— Task requirements —
State the number of lines in the records that contain "gripper", with no other words.

— Entries supplied —
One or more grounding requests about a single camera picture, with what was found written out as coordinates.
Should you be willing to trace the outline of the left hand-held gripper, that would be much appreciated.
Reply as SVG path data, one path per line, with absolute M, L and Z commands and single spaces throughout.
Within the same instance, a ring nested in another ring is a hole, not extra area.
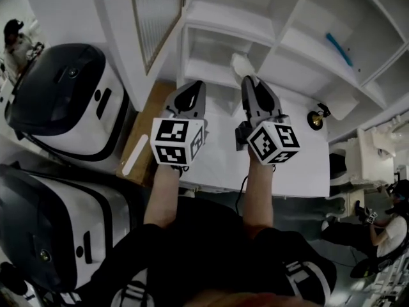
M 158 164 L 190 166 L 205 145 L 206 84 L 192 81 L 172 92 L 153 119 L 150 146 Z

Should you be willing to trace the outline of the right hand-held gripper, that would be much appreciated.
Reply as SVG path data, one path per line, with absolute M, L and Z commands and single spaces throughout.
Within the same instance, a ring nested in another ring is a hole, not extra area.
M 236 150 L 246 146 L 254 152 L 262 165 L 281 164 L 289 161 L 300 151 L 300 143 L 291 125 L 263 120 L 255 125 L 253 120 L 253 98 L 262 116 L 281 121 L 282 107 L 278 96 L 263 80 L 254 88 L 249 75 L 242 79 L 242 105 L 247 121 L 235 129 Z

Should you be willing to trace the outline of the white cloth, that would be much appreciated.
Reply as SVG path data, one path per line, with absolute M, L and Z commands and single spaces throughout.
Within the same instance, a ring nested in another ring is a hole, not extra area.
M 239 86 L 241 86 L 242 81 L 246 76 L 249 76 L 255 85 L 259 83 L 255 68 L 252 66 L 246 55 L 236 52 L 233 53 L 230 61 L 230 68 L 233 73 L 233 77 Z

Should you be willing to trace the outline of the person's left forearm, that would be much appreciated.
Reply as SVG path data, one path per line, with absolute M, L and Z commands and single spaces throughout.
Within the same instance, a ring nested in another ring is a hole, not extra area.
M 144 224 L 167 228 L 176 219 L 179 181 L 177 169 L 163 164 L 158 166 L 144 213 Z

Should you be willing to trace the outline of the person's right forearm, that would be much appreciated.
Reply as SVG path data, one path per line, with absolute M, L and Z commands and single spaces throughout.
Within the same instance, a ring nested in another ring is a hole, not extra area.
M 272 180 L 275 168 L 262 165 L 251 147 L 248 153 L 250 163 L 242 217 L 245 231 L 253 239 L 260 231 L 273 227 Z

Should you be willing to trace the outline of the brass desk lamp white shade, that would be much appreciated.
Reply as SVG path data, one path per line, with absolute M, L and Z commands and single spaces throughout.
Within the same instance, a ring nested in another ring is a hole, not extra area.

— Completed exercise —
2